Nason-Clark also studied the women-to-women informal helping networks that exist in many evangelical congregations. She found these groups more aware than clergy of the extent of family violence in society (their estimates were higher than the official statistics). But they had a similarly "bifurcated vision of both the frequency and explanation for violence in sacred as opposed to secular families" (their estimates regarding church families were almost identical to those of the clergy). Religious women reported substantial experience supporting abused women and their children. They gave spiritual support as well as practical assistance. These women volunteers were much more aware of the difficulties of the healing journey and were even "anxious to collaborate where possible with resources in their local area."

Nason-Clark's work is more a guide for those designing clergy education programs than for parish clergy themselves. She does not provide practical how-to guidelines for clergy, but she does identify the psychological, sociological and theological attitudes which affect the way clergy respond to victims and perpetrators, and the skill they need if they are to assist them. These are topics which can and need to be addressed in seminary and in continuing education classes. This study suggests what needs to be taught and how to teach it in a way that respects conservative theological positions.

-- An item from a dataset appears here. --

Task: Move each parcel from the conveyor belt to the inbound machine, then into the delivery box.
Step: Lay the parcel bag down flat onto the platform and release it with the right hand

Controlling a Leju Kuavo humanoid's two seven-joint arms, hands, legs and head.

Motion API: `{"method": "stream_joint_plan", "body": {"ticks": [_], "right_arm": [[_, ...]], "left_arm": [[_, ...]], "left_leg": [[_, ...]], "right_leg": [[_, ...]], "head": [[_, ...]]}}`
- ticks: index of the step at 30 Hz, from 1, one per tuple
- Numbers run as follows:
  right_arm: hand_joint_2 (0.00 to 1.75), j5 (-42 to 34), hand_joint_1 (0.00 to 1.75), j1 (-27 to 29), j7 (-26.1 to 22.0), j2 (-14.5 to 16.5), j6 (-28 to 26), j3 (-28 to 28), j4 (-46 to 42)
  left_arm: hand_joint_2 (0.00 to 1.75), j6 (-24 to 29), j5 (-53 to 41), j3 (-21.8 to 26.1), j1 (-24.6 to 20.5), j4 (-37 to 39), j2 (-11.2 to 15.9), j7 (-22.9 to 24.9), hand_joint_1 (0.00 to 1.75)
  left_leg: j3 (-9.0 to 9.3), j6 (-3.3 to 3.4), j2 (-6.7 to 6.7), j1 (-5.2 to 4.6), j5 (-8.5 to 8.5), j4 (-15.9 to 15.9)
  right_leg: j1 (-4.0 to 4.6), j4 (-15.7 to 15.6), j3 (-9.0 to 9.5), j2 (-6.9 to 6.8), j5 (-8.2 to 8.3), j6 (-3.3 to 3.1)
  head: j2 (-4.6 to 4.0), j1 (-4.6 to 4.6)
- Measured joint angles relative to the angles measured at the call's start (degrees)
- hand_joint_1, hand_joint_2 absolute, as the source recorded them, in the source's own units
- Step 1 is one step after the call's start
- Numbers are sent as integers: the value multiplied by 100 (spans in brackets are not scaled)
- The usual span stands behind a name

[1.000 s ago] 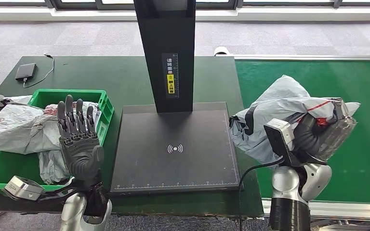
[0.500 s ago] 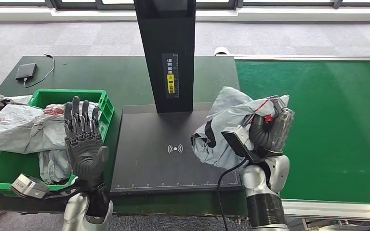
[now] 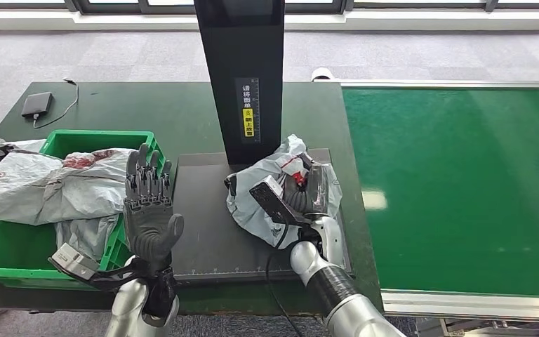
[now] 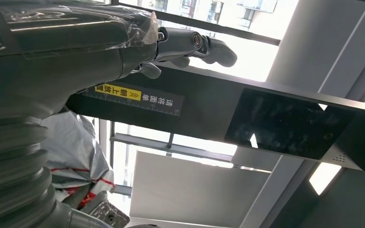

Presently, at least 70 percent of clergy who participate in workshops on family violence are women, indicating that family violence seems to be viewed as a women's rather than a family issue. Nason-Clark's work addresses this misperception. She places dealing with family violence firmly in the center of the church's traditional and commendable commitment to family values. She provides information, insight and language that can help bridge the gap between clergy and activists on the issue of family violence. The two groups can be complementary, finding much common ground in their commitment to safety, to the condemnation of violence, to the healing and empowerment of victims and to compassionate care for all family members.